Minutes record, “On the whole children who died had serious underlying condition such that they have succumbed to other winter respiratory viruses.”
On June 15, the Department of Education, which was pressing for an end to all mitigations made a presentation to the JCVI setting out its priority as maintaining “face to face education.” The minute records, “Some of NPI [non-pharmaceutical interventions] measures in place restricted normal operations of education, presented logistical challenges and could be disruptive. DfE were keen to reduce the number of restrictions in place for the next academic year…”

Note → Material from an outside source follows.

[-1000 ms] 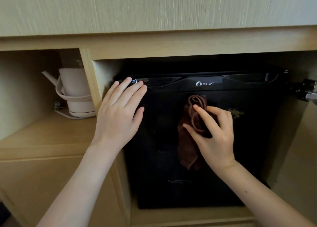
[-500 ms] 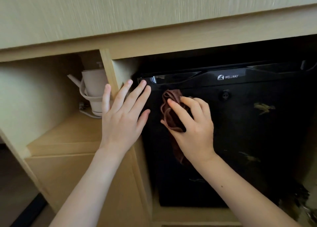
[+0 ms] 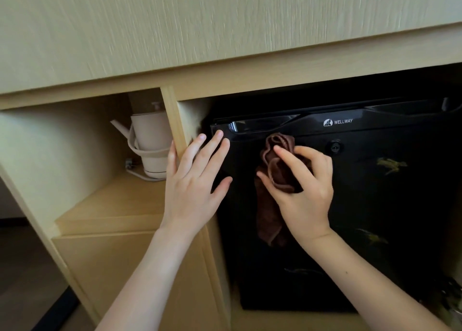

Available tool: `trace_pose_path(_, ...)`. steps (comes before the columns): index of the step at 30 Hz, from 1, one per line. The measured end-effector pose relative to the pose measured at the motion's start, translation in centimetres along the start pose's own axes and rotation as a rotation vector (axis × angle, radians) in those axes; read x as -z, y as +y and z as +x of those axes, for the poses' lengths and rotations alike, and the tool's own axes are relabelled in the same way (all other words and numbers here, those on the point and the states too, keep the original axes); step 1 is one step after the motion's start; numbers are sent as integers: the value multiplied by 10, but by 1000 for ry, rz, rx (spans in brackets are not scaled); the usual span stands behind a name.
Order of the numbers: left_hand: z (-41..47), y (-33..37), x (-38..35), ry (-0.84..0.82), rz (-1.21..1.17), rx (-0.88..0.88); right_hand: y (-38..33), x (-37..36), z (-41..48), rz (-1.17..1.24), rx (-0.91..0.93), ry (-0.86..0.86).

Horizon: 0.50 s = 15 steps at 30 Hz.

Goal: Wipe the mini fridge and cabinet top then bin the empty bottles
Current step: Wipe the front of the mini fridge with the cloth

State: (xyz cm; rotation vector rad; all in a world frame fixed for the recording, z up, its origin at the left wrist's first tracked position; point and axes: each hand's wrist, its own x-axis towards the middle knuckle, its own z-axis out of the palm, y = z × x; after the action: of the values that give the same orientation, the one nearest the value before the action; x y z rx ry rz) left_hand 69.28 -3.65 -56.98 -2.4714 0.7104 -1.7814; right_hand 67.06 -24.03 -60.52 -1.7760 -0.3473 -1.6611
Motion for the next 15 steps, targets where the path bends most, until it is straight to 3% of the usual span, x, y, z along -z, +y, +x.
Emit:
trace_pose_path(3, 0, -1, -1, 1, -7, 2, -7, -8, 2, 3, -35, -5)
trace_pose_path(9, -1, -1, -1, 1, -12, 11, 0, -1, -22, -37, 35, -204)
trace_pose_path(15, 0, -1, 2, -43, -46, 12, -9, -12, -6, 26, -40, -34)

The committee noted that the educational impact of the pandemic was outside its remit. But it still “discussed whether NPIS were causing more disruption in schools than the infection. It was also noted that the perception of risk within schools may be higher than the actual risk… now that vaccination was protecting individuals, the reduction of infection as an endgame was questioned.”
The committee “agreed that given data currently available, the benefits of vaccinating 12-15-year olds for the purpose of indirect protection for adults were not large enough to justify a programme”. It again “commented that there may be long-term benefits from natural infection in childhood.”